▶ [GIVEN DATA]

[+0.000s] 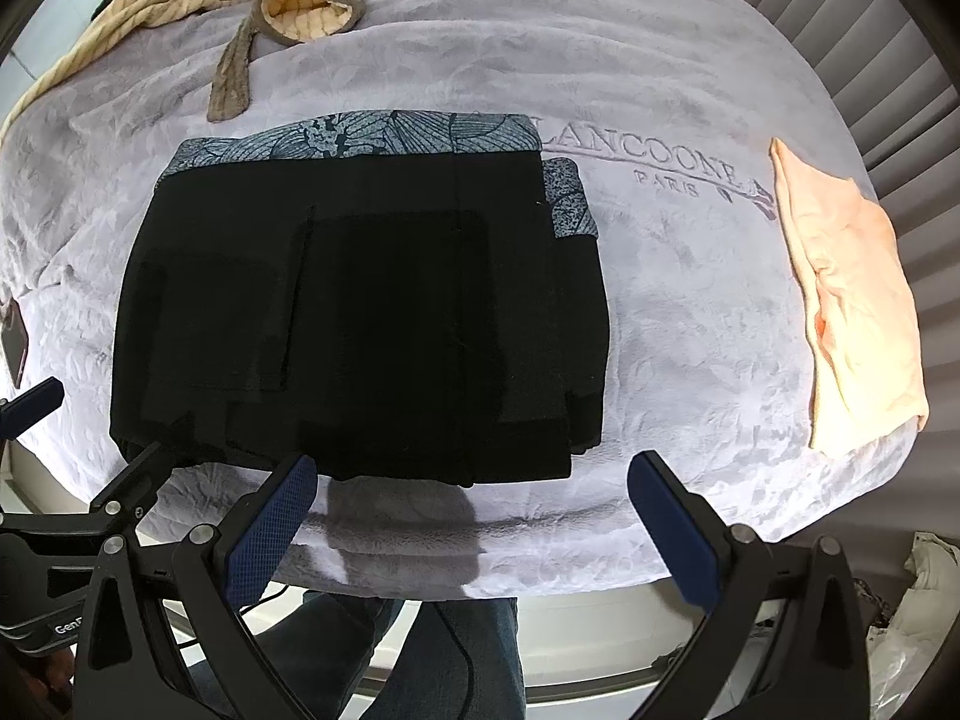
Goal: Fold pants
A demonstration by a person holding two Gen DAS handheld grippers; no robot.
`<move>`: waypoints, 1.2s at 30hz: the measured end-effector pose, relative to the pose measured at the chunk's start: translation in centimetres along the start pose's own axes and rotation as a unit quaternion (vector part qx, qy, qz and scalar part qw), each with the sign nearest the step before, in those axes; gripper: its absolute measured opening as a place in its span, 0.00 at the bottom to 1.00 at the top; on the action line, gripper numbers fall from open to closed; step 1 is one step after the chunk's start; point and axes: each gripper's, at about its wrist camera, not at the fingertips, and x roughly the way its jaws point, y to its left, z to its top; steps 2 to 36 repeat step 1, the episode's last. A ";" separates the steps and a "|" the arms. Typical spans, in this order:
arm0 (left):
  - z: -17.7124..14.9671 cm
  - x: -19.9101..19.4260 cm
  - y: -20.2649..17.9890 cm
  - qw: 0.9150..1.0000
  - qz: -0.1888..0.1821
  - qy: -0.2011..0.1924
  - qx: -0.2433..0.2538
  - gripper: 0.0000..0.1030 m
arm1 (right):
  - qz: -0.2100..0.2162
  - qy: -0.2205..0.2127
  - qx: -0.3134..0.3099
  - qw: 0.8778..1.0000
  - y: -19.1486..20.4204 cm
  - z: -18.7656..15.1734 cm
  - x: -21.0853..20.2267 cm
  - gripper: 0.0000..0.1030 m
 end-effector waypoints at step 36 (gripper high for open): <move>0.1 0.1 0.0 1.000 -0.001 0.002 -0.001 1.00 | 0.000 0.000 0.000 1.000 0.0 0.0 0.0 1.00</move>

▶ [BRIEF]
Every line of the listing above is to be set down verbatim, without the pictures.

▶ [ANSWER TO THE EXERCISE]
[+0.000s] 
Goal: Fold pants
A demonstration by a person holding two Gen DAS handheld grippers; no robot.
`<move>`: waypoints, 1.2s at 30hz: the measured end-effector pose, relative to the pose measured at the chunk's start: translation in centimetres along the start pose's own axes and rotation as a unit quaternion (vector part qx, qy, qz and scalar part qw), each with the sign nearest the step before, in those axes; gripper: its absolute measured opening as a place in its span, 0.00 at the bottom to 1.00 at the top; on the action line, gripper numbers fall from open to closed; step 1 is one step after the chunk's start; point and axes: each gripper's, at about its wrist camera, not at the fingertips, and x roughly the way its jaws point, y to its left, z to its top; steps 2 to 36 repeat step 1, the episode's last. A ";" separates the steps and a "|" the arms. Typical spans, in this order:
arm0 (left):
  - z: -17.7124..14.9671 cm
  - x: -19.9101..19.4260 cm
  - y: -20.2649..17.9890 cm
  - qw: 0.9150..1.0000
  - qz: -0.1888..0.1821
  - qy: -0.2011..0.1924
  - qx: -0.2433..0.2538
  - gripper: 0.0000..0.1030 m
arm1 (right):
  - qz: -0.2100..0.2162
  - qy: -0.2205..0.2127
  - qx: -0.3134..0.3099
  - qw: 0.8778..1.0000
  - y: -19.1486..20.4204 cm
  - z: -18.7656..15.1734 cm
  - x: -21.0853..20.2267 cm
  - gripper: 0.0000..0.1030 m
 end-effector waypoints at step 36 (gripper high for open): <move>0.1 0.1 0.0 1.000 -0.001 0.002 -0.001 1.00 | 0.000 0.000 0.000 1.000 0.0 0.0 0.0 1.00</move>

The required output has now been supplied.